_EXERCISE PROMPT_
Exactly the lines from the line that has "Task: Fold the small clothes" through the final line below are to be retyped, and the pictures are not.

_DATA SHOWN_
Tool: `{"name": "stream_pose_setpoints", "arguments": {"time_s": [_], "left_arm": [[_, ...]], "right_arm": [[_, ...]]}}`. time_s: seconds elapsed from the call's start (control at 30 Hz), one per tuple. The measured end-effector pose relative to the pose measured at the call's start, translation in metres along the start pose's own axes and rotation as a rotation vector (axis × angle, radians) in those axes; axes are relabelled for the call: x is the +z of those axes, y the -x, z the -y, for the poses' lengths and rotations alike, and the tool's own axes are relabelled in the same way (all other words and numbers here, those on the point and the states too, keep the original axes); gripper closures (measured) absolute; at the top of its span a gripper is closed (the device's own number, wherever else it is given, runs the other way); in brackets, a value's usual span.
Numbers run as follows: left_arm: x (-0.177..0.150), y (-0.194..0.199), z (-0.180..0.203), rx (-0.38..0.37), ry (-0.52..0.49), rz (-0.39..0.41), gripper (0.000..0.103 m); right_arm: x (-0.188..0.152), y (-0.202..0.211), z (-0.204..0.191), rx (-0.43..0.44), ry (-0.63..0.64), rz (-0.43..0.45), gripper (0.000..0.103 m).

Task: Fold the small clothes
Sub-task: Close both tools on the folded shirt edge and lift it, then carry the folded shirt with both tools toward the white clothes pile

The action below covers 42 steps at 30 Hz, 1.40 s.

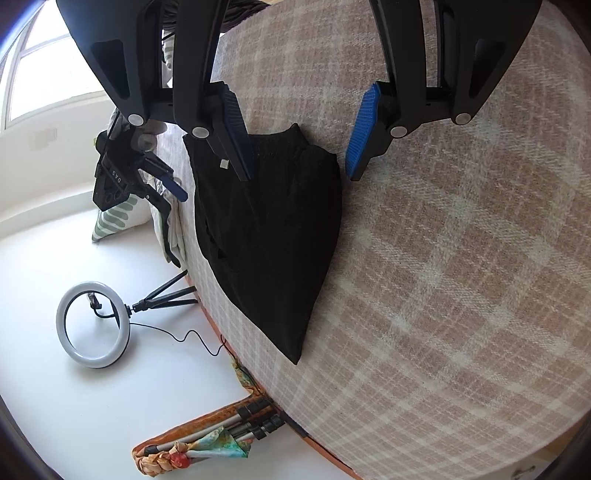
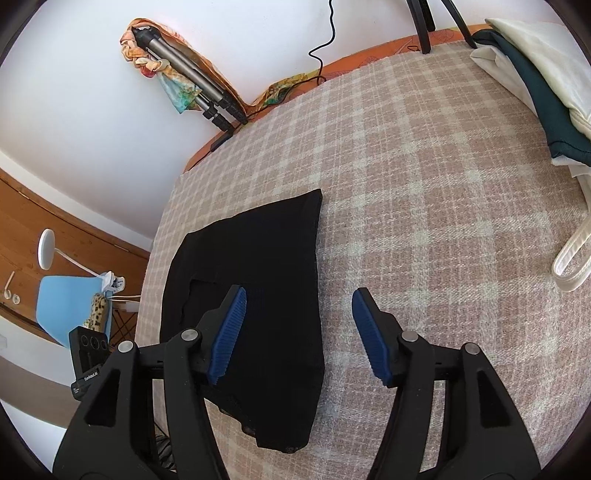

_TASK SOLUTION_
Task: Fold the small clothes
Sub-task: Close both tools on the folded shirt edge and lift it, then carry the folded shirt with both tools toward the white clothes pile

The action below covers 42 steps at 30 Hz, 1.40 s.

No more output remains.